I’ve published a crypto algorithm myself (for purely academic purposes) and when it was shown to have less than the intended strength for keys larger than 128 bits, I didn’t do a quick fix and sweep the issue under the rug (even though I had already disclaimed its security from the beginning).

SHA-1 will always be broken, so will my algorithm, and so will ProgPoW. You can’t use the same name for an algorithm that produces different results. Especially after being in the wild for so long.

The way forward is to choose a new algorithm and deploy it in a reasonable amount of time, not to invoke Schneier’s Law or argue semantics about which rectangle-shaped openings are doors and which are holes.

I’m very much a software guy and not a hardware one (I’ve never mined), but I would be open to contributing to the effort to the extent I can, because I’d rather not just be a bitch online, like I am currently, expecting something for nothing.

I fear it is too late to develop an alternative to ProgPoW before ASICs have already come to dominate the network, let alone subject it to as much review as ProgPoW has seen.

If finding and fixing a bug is a reason not to ship software very little software would ever ship. Especially a bug that was not practical to exploit. But if you are convinced that ProgPoW is irretrievably broken please do convince the rest of us - I’m not sure whether you are arguing against the soundness of Ethash or the ProgPoW extension to Ethash.

2 Likes

I agree, something needs to be done in short order. Also there is now an EIP proposal to reduce mining rewards. Any reduction in rewards will only further increase the ASIC dominance of the network as they have a significant cost advantage to GPUs.

My point is that if the developers of SHA-1 years after its initial release into the wild tweaked it, published new test vectors, and insisted in calling it SHA-1, they would be laughed out of the room.

Aside from being unnecessarily confusing, it’s deliberately horrible marketing at a time when marketing is the single biggest impediment to Eth shipping a new algorithm.

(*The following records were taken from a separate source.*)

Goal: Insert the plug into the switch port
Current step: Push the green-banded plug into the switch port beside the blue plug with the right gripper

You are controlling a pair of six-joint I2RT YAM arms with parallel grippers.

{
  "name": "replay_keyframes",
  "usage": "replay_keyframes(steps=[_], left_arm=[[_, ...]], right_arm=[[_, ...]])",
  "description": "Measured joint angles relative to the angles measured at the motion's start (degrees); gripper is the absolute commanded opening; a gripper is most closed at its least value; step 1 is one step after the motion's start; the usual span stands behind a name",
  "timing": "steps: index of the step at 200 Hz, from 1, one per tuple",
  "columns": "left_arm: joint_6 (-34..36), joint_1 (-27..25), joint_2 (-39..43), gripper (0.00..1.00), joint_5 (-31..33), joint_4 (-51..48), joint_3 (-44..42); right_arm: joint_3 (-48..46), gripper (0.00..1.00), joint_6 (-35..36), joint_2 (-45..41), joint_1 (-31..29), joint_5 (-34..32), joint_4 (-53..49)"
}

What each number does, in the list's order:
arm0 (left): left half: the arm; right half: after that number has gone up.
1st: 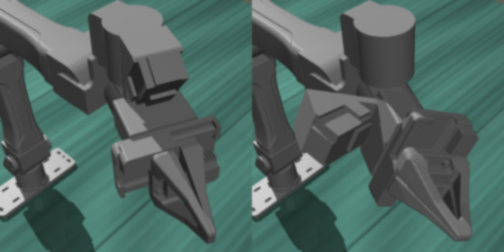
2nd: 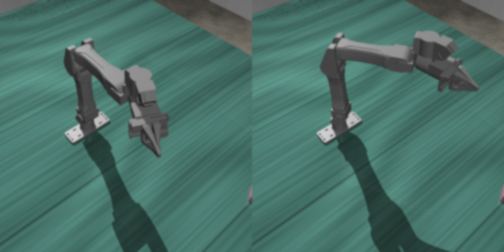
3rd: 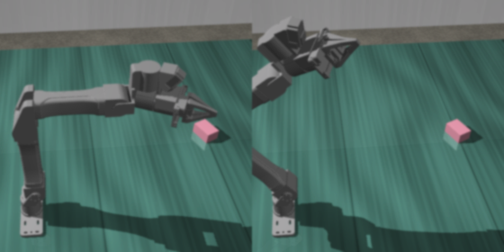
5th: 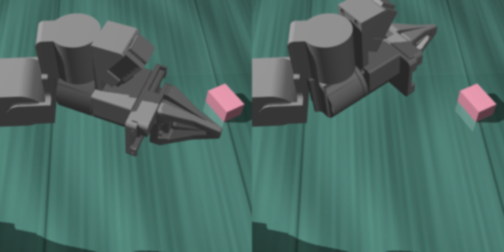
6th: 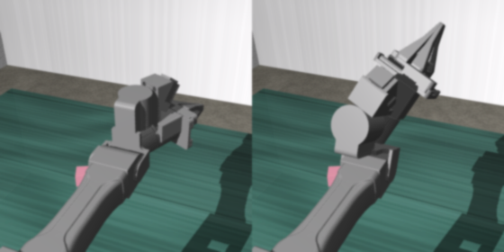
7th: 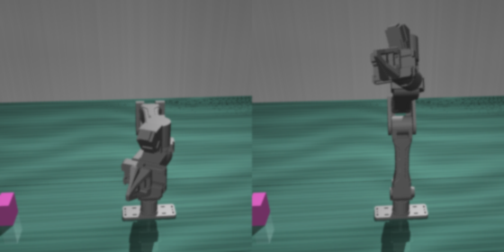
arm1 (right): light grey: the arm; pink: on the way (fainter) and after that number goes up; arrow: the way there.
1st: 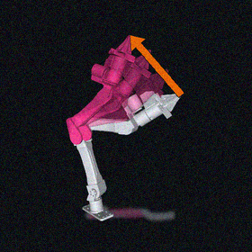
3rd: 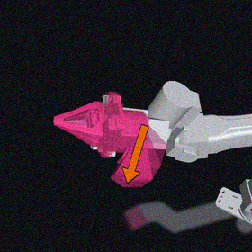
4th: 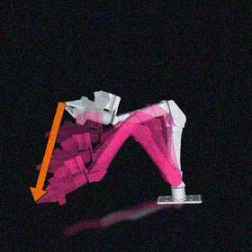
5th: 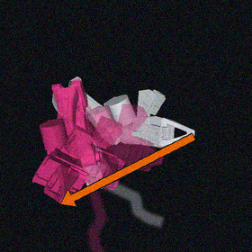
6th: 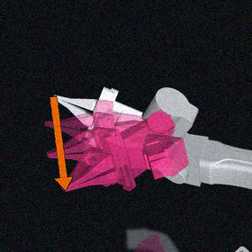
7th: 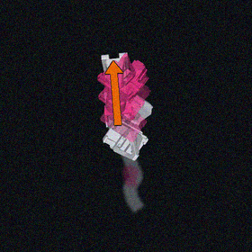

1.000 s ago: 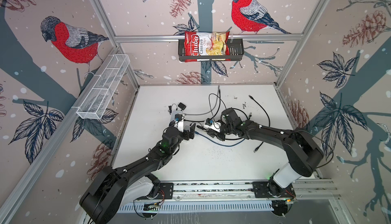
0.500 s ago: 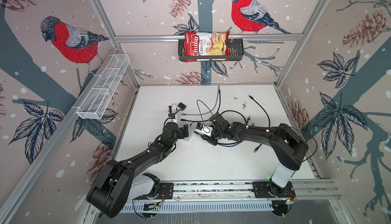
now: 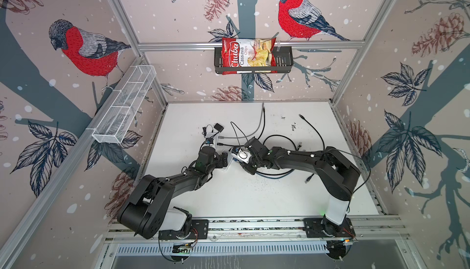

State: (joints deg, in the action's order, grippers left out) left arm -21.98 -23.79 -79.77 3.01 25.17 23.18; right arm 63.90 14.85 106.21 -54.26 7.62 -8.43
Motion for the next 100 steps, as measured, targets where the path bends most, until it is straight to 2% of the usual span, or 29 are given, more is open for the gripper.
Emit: replay_keyframes(steps=[52,100], left_arm=[[1.03,0.07,-4.94,0.74,-2.32,3.91,0.66],[1.01,0.07,-7.17,0.64,-3.69,2.32,3.98]], right_arm=[[1.42,0.00,-1.20,1.86,-1.05,-0.92,-1.42],[3.37,0.00,-1.27,3.48,-1.57,-0.39,-2.75]])
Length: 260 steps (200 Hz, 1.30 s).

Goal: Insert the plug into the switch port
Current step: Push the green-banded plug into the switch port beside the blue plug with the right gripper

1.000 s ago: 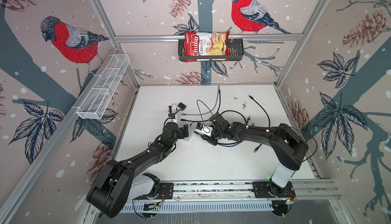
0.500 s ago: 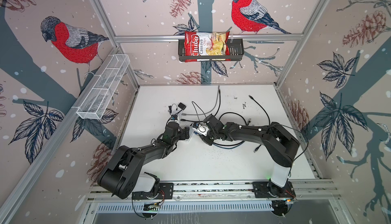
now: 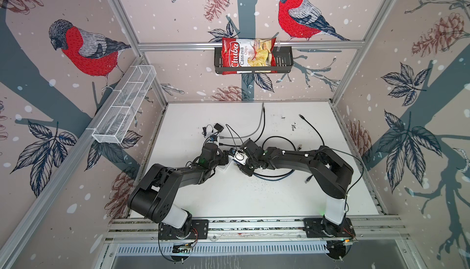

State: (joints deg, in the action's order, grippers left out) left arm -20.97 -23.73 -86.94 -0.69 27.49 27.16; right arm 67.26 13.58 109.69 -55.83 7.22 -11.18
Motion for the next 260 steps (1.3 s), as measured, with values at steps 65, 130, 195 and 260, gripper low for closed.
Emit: replay_keyframes(steps=[65,130,195,260], left_arm=[[-3.08,0.07,0.74,0.62,-0.55,-0.37,-2.38],[-5.16,3.02,3.39,0.63,-5.35,3.48,-5.25],[-6.62,3.15,2.08,0.61,-8.33,6.47,-6.03],[-7.74,3.15,-0.13,0.57,-9.09,7.82,-6.27]], right_arm=[[-0.02,0.00,-1.53,0.63,-0.02,0.76,0.85],[-3.13,0.01,-1.57,-1.55,0.96,3.74,3.85],[0.15,0.01,-1.53,0.55,0.81,4.59,2.78],[1.70,0.00,-1.92,3.19,0.59,4.48,1.07]])
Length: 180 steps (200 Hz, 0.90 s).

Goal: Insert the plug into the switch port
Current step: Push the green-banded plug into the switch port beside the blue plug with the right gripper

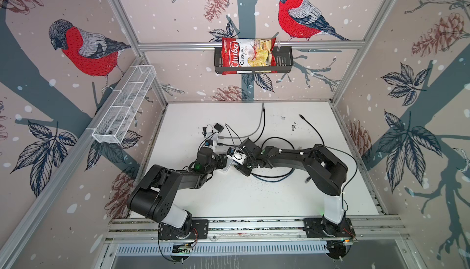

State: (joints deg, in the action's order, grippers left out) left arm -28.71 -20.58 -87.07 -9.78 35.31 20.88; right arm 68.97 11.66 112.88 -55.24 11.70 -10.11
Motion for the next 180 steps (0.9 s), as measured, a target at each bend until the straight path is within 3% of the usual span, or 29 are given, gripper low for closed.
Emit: replay_keyframes(steps=[119,180], left_arm=[[0.22,0.11,-2.73,0.54,-2.36,2.84,0.63],[1.22,0.13,-3.56,0.53,-3.30,2.80,1.42]], right_arm=[[2.27,0.01,-1.33,1.64,-0.33,-2.27,-0.87],[3.45,0.00,-0.85,2.05,-1.95,-7.37,-0.96]])
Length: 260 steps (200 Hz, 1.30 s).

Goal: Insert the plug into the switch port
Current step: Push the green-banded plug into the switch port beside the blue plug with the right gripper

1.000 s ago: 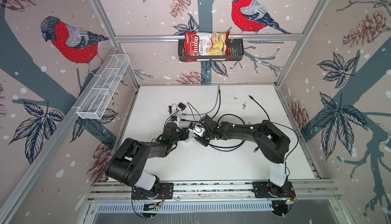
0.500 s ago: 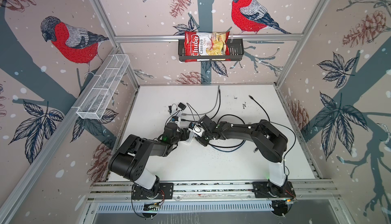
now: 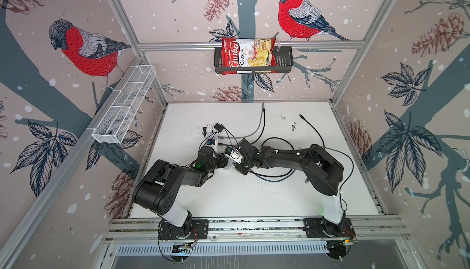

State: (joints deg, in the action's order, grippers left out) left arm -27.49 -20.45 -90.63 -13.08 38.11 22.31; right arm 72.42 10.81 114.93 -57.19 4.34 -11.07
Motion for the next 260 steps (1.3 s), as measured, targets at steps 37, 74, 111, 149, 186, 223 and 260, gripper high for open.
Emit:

At the very least Ethereum should not refer to this modified algorithm as ProgPoW despite what its authors choose to call it, given its significant perceived baggage.

Or do what SHA-3 did with Keccak: make a trivial change to some constant making “Ethash 2.0” incompatible with New ProgPoW – fork a variant off and take ownership of it.

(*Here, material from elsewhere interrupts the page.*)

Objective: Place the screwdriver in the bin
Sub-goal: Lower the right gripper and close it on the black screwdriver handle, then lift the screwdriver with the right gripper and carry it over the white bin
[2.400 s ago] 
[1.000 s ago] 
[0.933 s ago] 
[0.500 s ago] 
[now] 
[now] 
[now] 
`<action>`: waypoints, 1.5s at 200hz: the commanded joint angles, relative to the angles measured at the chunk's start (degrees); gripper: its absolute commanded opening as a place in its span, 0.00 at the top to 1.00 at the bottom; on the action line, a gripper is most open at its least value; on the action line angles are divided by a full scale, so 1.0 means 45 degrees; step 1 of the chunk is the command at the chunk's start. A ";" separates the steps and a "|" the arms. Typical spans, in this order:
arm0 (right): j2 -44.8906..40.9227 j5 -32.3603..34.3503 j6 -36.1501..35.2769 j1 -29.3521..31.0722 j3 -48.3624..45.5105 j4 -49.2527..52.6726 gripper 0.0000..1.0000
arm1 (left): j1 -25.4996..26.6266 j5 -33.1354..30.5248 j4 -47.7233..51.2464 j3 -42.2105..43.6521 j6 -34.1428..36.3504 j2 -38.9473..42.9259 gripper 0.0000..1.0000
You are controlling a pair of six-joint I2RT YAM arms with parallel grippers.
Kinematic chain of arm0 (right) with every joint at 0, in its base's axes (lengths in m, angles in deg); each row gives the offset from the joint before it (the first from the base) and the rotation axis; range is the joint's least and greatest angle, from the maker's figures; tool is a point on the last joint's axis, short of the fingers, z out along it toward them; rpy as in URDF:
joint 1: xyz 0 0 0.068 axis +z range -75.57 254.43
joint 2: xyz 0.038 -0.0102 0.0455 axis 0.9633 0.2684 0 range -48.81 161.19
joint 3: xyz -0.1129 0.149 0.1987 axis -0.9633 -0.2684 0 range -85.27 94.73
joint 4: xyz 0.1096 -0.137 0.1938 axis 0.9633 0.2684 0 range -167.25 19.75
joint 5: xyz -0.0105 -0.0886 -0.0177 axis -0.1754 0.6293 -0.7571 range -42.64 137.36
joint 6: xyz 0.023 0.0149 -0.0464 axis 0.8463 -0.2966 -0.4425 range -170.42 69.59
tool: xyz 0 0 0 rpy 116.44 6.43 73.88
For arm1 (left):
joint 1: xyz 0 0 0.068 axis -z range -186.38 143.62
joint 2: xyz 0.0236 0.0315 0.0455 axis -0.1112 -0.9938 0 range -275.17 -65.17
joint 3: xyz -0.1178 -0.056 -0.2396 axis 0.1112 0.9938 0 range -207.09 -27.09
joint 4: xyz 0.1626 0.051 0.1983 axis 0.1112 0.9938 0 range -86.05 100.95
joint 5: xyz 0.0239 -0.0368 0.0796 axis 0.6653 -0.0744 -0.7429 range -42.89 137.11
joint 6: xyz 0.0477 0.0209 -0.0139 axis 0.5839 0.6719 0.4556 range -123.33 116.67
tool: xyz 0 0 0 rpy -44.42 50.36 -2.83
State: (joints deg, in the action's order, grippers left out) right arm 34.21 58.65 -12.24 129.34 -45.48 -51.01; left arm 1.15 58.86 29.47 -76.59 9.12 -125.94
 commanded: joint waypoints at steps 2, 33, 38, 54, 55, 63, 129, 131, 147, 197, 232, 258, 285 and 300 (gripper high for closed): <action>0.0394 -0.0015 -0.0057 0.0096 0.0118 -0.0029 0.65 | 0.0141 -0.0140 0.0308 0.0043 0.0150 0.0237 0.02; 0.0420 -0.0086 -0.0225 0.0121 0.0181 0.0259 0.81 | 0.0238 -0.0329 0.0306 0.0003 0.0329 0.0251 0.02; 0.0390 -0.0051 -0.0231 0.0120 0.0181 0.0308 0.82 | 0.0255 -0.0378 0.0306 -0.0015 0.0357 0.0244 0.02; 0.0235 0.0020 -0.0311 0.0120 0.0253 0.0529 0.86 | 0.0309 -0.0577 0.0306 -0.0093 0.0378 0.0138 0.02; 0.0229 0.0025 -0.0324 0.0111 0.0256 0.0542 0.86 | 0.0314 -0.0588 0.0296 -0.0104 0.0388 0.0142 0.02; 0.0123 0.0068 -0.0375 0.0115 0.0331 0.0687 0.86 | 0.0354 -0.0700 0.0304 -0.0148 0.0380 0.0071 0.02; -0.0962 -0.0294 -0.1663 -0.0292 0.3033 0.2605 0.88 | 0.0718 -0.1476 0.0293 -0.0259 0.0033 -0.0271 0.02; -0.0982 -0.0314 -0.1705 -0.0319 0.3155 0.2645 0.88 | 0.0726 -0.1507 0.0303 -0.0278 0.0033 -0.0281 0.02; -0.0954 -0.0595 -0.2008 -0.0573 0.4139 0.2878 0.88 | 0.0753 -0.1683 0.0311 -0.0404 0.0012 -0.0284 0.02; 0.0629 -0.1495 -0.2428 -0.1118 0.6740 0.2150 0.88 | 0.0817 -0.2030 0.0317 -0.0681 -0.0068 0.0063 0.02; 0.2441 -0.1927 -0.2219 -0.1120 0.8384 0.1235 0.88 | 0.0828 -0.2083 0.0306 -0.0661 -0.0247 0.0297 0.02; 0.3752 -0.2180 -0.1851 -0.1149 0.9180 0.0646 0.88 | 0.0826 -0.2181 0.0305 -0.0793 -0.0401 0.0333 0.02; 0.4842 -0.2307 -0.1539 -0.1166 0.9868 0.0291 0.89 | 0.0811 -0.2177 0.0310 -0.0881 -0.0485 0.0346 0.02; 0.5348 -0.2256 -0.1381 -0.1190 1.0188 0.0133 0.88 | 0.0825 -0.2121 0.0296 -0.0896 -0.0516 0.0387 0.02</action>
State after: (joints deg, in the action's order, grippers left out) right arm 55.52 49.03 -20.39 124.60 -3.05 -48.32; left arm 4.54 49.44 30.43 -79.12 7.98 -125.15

I’m not sure I follow you, @esaulpaugh, but the authors don’t currently plan to change the name of the proposed algorithm because a minor exploit was discovered and fixed. The proposal is not yet Final, so is subject to change.

EIP-1057 PR for review ahead of All Core Devs call. Incorporates Andrea Lanfranchi’s implementation of the Kik exploit fix.

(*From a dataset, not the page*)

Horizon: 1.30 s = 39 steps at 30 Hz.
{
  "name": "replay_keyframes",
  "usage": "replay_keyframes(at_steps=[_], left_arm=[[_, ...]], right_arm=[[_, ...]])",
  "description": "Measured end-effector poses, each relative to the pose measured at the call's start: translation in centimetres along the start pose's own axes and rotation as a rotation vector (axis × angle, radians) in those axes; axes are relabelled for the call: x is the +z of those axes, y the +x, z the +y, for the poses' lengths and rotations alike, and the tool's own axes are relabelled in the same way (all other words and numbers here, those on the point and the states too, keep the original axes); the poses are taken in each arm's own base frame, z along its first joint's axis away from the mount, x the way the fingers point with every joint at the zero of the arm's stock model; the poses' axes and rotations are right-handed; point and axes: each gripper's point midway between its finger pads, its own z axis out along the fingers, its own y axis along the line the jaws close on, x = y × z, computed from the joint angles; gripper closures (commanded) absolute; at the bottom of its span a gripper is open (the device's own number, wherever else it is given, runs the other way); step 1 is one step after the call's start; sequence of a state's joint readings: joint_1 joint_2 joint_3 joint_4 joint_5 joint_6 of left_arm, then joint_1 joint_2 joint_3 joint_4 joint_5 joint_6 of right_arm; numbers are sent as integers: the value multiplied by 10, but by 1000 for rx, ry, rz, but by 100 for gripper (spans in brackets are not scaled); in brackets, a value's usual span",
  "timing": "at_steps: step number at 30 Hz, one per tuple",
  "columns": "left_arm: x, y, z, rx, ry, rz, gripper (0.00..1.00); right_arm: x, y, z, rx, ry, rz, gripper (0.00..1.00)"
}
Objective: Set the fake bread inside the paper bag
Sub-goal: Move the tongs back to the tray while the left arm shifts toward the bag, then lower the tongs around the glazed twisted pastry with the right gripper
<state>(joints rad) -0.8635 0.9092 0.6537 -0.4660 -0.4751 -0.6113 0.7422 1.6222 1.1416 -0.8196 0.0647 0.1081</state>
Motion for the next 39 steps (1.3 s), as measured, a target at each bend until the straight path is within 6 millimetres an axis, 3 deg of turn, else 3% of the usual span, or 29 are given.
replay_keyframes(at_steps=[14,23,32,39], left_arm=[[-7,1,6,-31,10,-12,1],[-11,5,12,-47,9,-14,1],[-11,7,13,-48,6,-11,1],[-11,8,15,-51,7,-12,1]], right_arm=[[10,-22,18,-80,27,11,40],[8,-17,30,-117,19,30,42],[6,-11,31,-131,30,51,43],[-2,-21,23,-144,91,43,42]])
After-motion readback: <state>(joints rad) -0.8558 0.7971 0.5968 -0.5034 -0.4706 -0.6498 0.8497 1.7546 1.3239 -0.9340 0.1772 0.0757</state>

The reference implementation is on @ifdefelse’s repo at

Maybe my math is wrong but using progpow epoch length of 30000 and 13 sec block time, only 2^64 / (30000 * 13) = 2^45 work per second is required to exploit the speedup. For reference, I believe that the bitcoin network’s total work per second recently peaked at around 2^67 (140 exahash) per second.

So it would require a mining pool with 0.00002% (1 / 2^22) the power of the bitcoin network to exploit.

For a very rough idea of the kind of resources we’re talking about, 0.00002% of bitcoin’s current market cap is about $50,000. And Moore’s Law is still in effect for this kind of parallel computing.

Is there a good reference for this exploit being minor?

EDIT: I’m not aware of the exploit requiring 2^64 storage, but at $15 a terabyte and let’s say 8 bytes per slot, that would cost about $2.2 billion, or 5% of Ethereum’s market cap or 0.015% of China’s 2019 GDP.